After Algeria's independence, she went there for the first time and married an officer. Warda paused her career for around ten years to raise their daughter Widad and their son Riyad. In 1972, at the request of President Houari Boumédiène, she took part in the commemoration of the 10th anniversary of the country's independence by performing in Algiers with an Egyptian orchestra. After her divorce, she resumed her career and returned to Egypt, where she married the composer Baligh Hamdi. She works with the great Arab composers, Hilmi Bakr, Riadh Sombati, Mohammed Abdel Wahab, Mohammed Al-Mougui and Sayed Mekawi. In 1979, Warda performed on the Olympia stage. In 1990, Warda divorced her second husband, and made a comeback by performing songs by composer Salah Charnoubi, Haramt Ahibek, Betwenes Bik and Ya Khsara.

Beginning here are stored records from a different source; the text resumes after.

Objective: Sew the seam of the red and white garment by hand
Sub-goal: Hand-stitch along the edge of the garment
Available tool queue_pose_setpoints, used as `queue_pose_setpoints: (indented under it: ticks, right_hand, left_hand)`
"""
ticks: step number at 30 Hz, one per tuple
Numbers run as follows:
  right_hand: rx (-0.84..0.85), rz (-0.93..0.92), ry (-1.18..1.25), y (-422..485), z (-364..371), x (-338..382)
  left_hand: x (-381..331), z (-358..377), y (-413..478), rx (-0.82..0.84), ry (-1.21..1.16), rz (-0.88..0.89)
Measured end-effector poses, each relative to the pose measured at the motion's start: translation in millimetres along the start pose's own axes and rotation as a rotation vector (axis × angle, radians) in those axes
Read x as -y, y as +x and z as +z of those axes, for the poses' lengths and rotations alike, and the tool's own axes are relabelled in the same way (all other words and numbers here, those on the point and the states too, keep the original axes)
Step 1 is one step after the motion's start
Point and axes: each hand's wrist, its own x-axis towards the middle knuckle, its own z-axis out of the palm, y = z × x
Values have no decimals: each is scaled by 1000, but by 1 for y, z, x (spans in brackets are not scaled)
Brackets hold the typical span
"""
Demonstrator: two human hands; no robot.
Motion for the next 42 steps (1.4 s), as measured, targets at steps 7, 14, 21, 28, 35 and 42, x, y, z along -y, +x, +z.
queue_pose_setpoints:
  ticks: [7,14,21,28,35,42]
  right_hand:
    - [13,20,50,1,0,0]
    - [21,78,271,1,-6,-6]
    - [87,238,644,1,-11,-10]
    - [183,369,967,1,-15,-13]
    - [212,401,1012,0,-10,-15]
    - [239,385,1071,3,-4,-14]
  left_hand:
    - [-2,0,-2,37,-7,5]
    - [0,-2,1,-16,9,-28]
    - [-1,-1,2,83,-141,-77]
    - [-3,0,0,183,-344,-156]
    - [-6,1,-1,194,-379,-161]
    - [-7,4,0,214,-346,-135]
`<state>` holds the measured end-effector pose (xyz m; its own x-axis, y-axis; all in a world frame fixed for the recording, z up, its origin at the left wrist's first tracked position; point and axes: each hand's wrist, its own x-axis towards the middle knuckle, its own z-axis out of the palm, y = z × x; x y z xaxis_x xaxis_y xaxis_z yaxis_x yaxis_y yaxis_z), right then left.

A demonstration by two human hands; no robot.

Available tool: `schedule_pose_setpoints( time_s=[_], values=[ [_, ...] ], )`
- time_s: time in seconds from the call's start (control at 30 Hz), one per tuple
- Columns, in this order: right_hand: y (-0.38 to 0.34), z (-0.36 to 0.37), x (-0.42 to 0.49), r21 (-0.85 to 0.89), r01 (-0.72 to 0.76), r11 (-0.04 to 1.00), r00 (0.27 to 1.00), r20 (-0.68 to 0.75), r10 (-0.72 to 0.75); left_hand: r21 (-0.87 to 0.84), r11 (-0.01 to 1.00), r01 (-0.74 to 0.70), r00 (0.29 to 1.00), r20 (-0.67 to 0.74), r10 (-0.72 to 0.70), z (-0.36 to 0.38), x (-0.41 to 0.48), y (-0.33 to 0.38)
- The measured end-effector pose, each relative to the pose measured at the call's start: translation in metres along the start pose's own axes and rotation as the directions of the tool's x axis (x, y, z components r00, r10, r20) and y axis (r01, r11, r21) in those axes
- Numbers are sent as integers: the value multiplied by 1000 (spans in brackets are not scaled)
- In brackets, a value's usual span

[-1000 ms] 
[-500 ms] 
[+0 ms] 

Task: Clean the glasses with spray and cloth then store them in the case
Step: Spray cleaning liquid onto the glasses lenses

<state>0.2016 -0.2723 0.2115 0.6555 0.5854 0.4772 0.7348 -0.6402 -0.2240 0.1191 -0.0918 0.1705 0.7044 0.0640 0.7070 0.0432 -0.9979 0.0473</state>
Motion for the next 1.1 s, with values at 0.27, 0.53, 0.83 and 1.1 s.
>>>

Health problems kept him away from the stage. In 1996, she underwent heart surgery, then a liver transplant in the early 2000s. Her last studio album was recorded in 2001. She performed at the Baalbek festival in Lebanon in 2005, then in 2008. The same year, in Algeria, she gave concerts at the 4th international festival of Djemila, and at the Casif theater in Sidi-Fredj. In 2009, Warda participated in the inauguration evening of the 2nd Pan-African Festival of Algiers. She also performed in Morocco, during the 8th edition of the Mawazine festival, where she sang in front of 30,000 people. One of his last concerts took place in Lebanon in September 2011.
Known for her sentimental songs and patriotic songs, her repertoire includes more than 300 songs. After having sold tens of millions of albums, she is considered a “diva” of Arabic song. In November 2004, Warda received the El-Athir medal of the Algerian Order of National Merit. In 2009, she was made Commander of the Moroccan Order of Ouissam Alawite. In 2012, the singer was appointed to the rank of knight of the Order of Arts and Letters. In 2021, the singer is part of the list of 318 Heroes of Diversity named by the French government.
Warda died on May 17, 2012 in Cairo, where she lived, following a cardiac arrest that occurred during her sleep. Her body was repatriated to Algiers and the singer was buried on May 19 in the “martyrs’ square” of the El-Alia cemetery.